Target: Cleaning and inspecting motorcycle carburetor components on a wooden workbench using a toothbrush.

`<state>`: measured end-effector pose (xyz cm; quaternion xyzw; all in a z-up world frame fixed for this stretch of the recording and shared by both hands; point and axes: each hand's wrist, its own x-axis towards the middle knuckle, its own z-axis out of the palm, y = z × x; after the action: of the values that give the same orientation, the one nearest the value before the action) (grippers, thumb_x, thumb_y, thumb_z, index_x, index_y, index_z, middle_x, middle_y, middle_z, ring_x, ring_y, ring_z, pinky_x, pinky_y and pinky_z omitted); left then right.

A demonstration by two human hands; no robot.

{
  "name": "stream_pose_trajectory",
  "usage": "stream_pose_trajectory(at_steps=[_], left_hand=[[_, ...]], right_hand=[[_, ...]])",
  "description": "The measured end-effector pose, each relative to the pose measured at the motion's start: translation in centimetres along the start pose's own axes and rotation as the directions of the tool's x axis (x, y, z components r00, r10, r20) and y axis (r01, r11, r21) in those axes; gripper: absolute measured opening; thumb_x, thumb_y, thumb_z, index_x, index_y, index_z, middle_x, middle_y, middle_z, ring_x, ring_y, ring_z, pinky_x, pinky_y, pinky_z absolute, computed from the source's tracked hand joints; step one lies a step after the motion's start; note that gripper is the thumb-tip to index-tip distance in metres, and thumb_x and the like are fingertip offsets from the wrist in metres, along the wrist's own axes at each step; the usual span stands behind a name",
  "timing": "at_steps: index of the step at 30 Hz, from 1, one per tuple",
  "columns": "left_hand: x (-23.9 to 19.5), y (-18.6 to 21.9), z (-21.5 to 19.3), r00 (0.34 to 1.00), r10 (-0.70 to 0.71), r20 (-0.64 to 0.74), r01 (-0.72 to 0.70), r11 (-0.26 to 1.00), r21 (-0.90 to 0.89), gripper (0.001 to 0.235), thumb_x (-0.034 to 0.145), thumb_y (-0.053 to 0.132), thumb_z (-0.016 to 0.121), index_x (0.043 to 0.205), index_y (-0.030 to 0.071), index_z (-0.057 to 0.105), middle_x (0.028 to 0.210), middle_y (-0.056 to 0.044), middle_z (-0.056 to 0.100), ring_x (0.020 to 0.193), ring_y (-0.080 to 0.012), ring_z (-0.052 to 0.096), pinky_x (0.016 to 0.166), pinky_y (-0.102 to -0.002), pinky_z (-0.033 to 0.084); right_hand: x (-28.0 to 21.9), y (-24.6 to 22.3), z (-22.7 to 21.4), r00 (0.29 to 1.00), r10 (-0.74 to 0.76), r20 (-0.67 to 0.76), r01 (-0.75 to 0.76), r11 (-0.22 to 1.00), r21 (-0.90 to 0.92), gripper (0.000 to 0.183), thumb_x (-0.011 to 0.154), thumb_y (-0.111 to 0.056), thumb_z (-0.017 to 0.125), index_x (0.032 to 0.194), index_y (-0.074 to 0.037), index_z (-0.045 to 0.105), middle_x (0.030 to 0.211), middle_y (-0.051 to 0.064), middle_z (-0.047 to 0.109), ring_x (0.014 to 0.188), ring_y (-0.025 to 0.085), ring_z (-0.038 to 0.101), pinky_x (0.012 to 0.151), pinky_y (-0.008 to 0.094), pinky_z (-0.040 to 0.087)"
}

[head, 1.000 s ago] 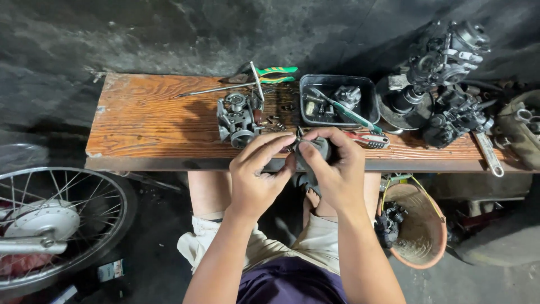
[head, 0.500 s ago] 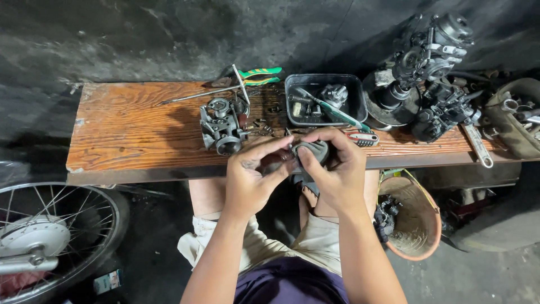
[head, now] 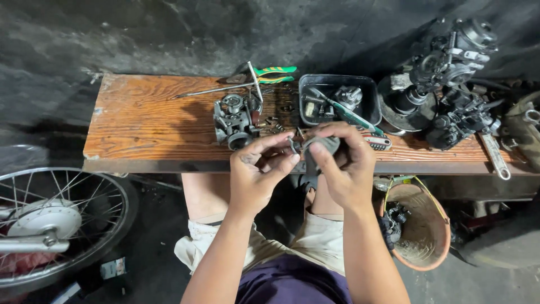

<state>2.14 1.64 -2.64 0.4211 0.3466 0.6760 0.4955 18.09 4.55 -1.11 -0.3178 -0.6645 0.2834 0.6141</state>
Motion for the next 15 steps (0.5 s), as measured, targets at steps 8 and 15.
stream_pose_trajectory(at_steps=[8, 15], left_hand=[[-0.4, 1.3, -0.9, 0.999, 0.022, -0.042, -0.023, 0.999, -0.038, 0.035, 0.082, -0.002, 0.082, 0.116, -0.006, 0.073, 0.098, -0.017, 0.077, 0.086, -0.0138, 0.073, 0.074, -0.029, 0.066], [-0.6, 0.2, -2.6, 0.999, 0.031, -0.033, -0.033, 0.997, -0.076, 0.028, 0.082, -0.004, 0.081, 0.108, -0.009, 0.073, 0.091, -0.016, 0.076, 0.084, -0.0143, 0.071, 0.075, -0.031, 0.064]], right_hand=[[1.2, -1.4, 1.2, 0.980, -0.129, 0.152, 0.128, 0.992, 0.020, 0.017, 0.088, 0.000, 0.080, 0.097, 0.008, 0.069, 0.097, 0.020, 0.070, 0.096, 0.034, 0.072, 0.090, 0.042, 0.056], [2.2, -2.3, 1.1, 0.955, -0.163, 0.250, 0.189, 0.978, -0.086, 0.017, 0.084, -0.003, 0.085, 0.097, 0.001, 0.075, 0.098, 0.016, 0.074, 0.090, 0.030, 0.073, 0.083, 0.037, 0.057]])
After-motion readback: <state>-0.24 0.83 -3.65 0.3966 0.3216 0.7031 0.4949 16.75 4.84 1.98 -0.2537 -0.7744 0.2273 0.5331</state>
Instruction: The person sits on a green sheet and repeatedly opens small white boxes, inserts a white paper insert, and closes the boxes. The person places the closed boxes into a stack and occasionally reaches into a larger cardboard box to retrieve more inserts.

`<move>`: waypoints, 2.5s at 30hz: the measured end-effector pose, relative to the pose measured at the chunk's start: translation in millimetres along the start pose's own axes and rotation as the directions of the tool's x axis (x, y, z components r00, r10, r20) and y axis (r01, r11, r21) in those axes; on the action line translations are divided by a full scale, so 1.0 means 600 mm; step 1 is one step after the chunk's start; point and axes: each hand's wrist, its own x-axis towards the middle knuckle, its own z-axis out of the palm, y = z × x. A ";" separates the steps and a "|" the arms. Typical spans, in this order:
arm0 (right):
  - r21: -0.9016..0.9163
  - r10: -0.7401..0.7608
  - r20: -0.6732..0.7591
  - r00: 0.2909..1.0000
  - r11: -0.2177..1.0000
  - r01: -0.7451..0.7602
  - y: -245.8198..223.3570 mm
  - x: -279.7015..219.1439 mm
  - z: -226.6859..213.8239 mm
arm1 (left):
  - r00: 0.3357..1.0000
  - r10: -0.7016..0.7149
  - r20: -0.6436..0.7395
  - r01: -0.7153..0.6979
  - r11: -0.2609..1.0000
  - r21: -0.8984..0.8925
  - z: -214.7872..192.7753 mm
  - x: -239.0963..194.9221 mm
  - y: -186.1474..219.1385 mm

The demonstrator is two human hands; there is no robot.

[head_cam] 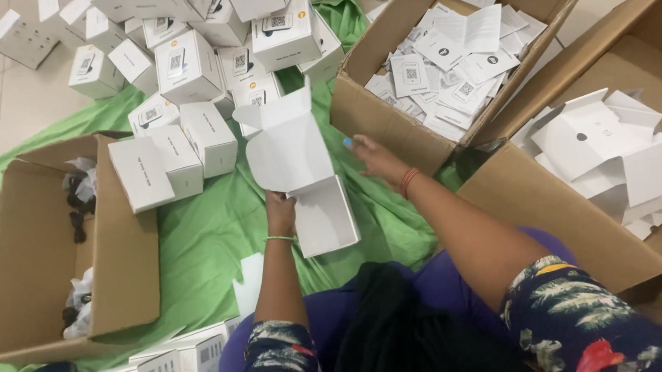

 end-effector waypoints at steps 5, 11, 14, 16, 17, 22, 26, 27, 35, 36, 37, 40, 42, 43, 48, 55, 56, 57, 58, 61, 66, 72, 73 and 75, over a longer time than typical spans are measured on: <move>0.130 0.002 0.155 0.988 0.991 -0.022 0.001 -0.005 0.001 | 0.997 0.065 0.048 -0.077 0.942 0.326 0.027 -0.048 -0.032; 0.056 -0.241 0.298 0.924 0.970 0.235 -0.049 -0.037 0.012 | 0.929 0.158 0.336 -0.334 0.749 0.572 0.037 -0.094 0.119; -0.155 -0.289 0.327 0.900 0.923 0.353 -0.068 -0.065 0.023 | 0.871 0.024 0.491 -0.333 0.764 0.552 0.012 -0.126 0.189; -0.284 -0.285 0.356 0.890 0.875 0.393 -0.084 -0.086 0.035 | 0.844 -0.031 0.536 -0.231 0.881 0.413 -0.007 -0.151 0.224; -0.406 -0.250 0.391 0.886 0.817 0.410 -0.095 -0.099 0.040 | 0.814 -0.113 0.570 -0.073 0.953 0.295 -0.013 -0.167 0.243; -0.608 -0.140 0.545 0.826 0.612 0.505 -0.088 -0.117 0.057 | 0.742 -0.225 0.632 0.173 0.974 0.144 -0.061 -0.225 0.208; -0.684 -0.098 0.675 0.731 0.287 0.671 -0.042 -0.114 0.045 | 0.715 -0.247 0.654 0.470 0.862 -0.188 -0.094 -0.254 0.122; -0.703 -0.073 0.690 0.720 0.167 0.691 -0.031 -0.111 0.041 | 0.723 -0.220 0.655 0.532 0.783 -0.323 -0.097 -0.263 0.116; -0.808 0.053 0.589 0.807 -0.004 0.590 -0.013 -0.106 0.039 | 0.719 -0.621 0.311 0.402 0.738 0.542 -0.145 -0.238 0.051; -0.824 0.087 0.560 0.824 -0.044 0.565 -0.009 -0.104 0.037 | 0.738 -0.674 0.031 0.330 0.401 0.855 -0.159 -0.225 0.035; -0.826 0.084 0.557 0.826 -0.046 0.561 -0.011 -0.107 0.039 | 0.740 -0.672 0.035 0.325 0.403 0.856 -0.247 -0.216 -0.076; -0.846 0.185 0.497 0.848 -0.114 0.521 -0.024 -0.116 0.053 | 0.879 -0.429 0.208 0.437 0.900 0.012 -0.260 -0.168 -0.160; -0.913 0.308 0.372 0.876 -0.046 0.404 -0.037 -0.128 0.072 | 0.719 -0.679 0.145 0.653 0.733 0.191 -0.083 -0.230 0.083; -0.914 0.305 0.372 0.877 -0.047 0.403 -0.028 -0.118 0.066 | 0.721 -0.677 0.147 0.650 0.735 0.193 -0.060 -0.234 0.102; -0.869 0.120 0.451 0.885 0.284 0.404 0.072 -0.036 0.016 | 0.616 -0.714 0.331 0.668 0.697 0.260 -0.078 -0.198 -0.010; -0.428 -0.086 0.297 0.951 0.878 0.213 -0.030 -0.058 0.033 | 0.894 -0.345 0.287 0.399 0.903 -0.157 -0.034 -0.237 0.229; -0.307 -0.057 0.310 0.949 0.939 0.156 -0.043 -0.069 0.040 | 0.931 -0.281 0.232 0.310 0.945 -0.101 -0.029 -0.234 0.226; -0.182 -0.029 0.324 0.946 0.979 0.092 -0.055 -0.080 0.046 | 0.961 -0.210 0.180 0.221 0.975 -0.039 -0.024 -0.231 0.223; -0.188 -0.026 0.326 0.945 0.978 0.092 -0.064 -0.084 0.048 | 0.962 -0.209 0.178 0.220 0.974 -0.046 -0.027 -0.226 0.206; -0.180 0.034 0.307 0.951 0.984 0.022 -0.087 -0.101 0.054 | 0.978 -0.179 0.111 0.166 0.979 0.119 -0.021 -0.218 0.181; -0.332 -0.025 0.447 0.894 0.924 0.192 -0.096 -0.112 0.064 | 0.984 0.145 0.101 -0.157 0.980 0.123 -0.001 -0.214 0.215; -0.639 -0.156 0.439 0.885 0.639 0.429 -0.047 -0.083 0.059 | 0.871 0.467 0.154 -0.452 0.635 0.627 -0.055 -0.167 0.131; -0.640 -0.154 0.440 0.885 0.638 0.429 -0.047 -0.086 0.066 | 0.871 0.467 0.152 -0.451 0.636 0.626 -0.050 -0.170 0.150; -0.470 -0.127 0.472 0.873 0.801 0.370 -0.048 -0.092 0.077 | 0.997 -0.006 0.074 -0.018 0.948 0.317 -0.038 -0.175 0.187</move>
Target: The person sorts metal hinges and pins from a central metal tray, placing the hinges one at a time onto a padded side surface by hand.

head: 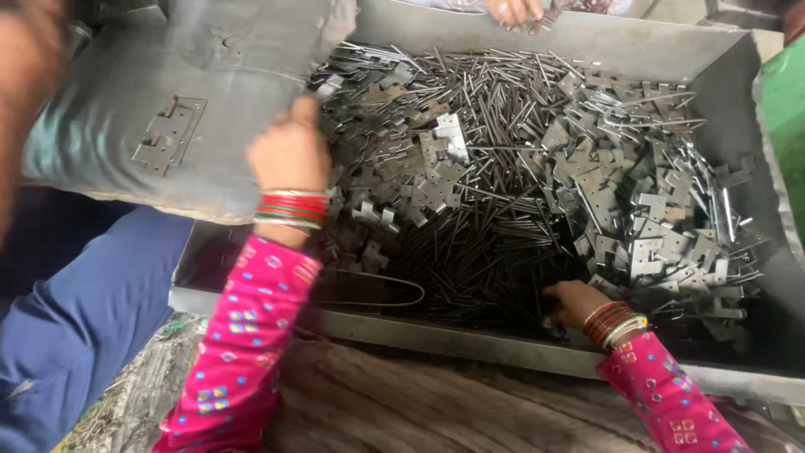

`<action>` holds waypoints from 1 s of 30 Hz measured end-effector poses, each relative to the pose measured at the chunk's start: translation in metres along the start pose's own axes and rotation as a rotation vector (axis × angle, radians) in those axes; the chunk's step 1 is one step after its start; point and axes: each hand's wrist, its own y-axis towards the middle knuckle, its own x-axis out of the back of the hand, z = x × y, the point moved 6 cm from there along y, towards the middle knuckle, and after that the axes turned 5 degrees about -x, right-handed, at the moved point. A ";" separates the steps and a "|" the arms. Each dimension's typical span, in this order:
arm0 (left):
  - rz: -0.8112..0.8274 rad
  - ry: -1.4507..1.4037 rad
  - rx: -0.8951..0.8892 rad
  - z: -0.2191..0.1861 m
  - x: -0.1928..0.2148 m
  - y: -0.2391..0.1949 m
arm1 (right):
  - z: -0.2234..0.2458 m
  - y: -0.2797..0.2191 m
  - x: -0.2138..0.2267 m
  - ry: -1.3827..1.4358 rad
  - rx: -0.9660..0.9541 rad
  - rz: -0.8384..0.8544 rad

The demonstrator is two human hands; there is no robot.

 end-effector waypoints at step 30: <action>0.698 -0.153 -0.439 -0.131 -0.141 -0.101 | 0.013 -0.113 0.144 2.144 0.732 -0.540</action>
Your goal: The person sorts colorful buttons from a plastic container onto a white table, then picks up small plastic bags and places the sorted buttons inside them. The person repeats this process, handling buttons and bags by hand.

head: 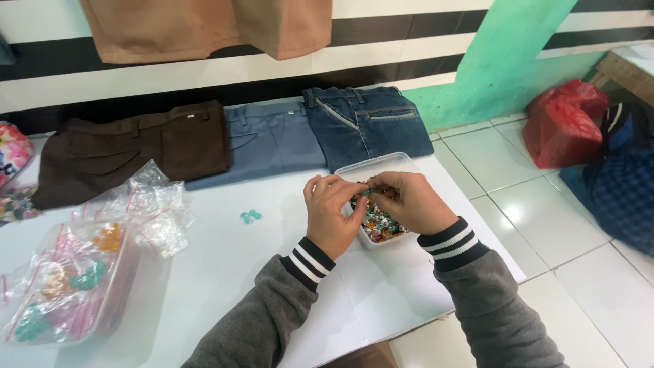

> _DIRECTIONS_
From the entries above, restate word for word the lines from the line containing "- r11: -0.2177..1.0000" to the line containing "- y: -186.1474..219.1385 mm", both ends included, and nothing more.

> _EXPECTED OUTPUT_
  - r11: -0.2177..1.0000
  - r01: -0.7451..0.7602
  - y: -245.8198..223.3570 mm
  - x: -279.7015..219.1439 mm
  - z: -226.6859..213.8239 mm
arm1 (left):
  - r00: 0.3357..1.0000
  - r10: -0.7016..0.7149
  - r20: -0.6436..0.7395
  - r01: -0.7153..0.6979
  - r11: -0.2609..1.0000
  - r21: -0.8984..0.8925
  - z: -214.7872..192.7753 mm
  - x: -239.0963..194.9221 mm
  - y: -186.1474..219.1385 mm

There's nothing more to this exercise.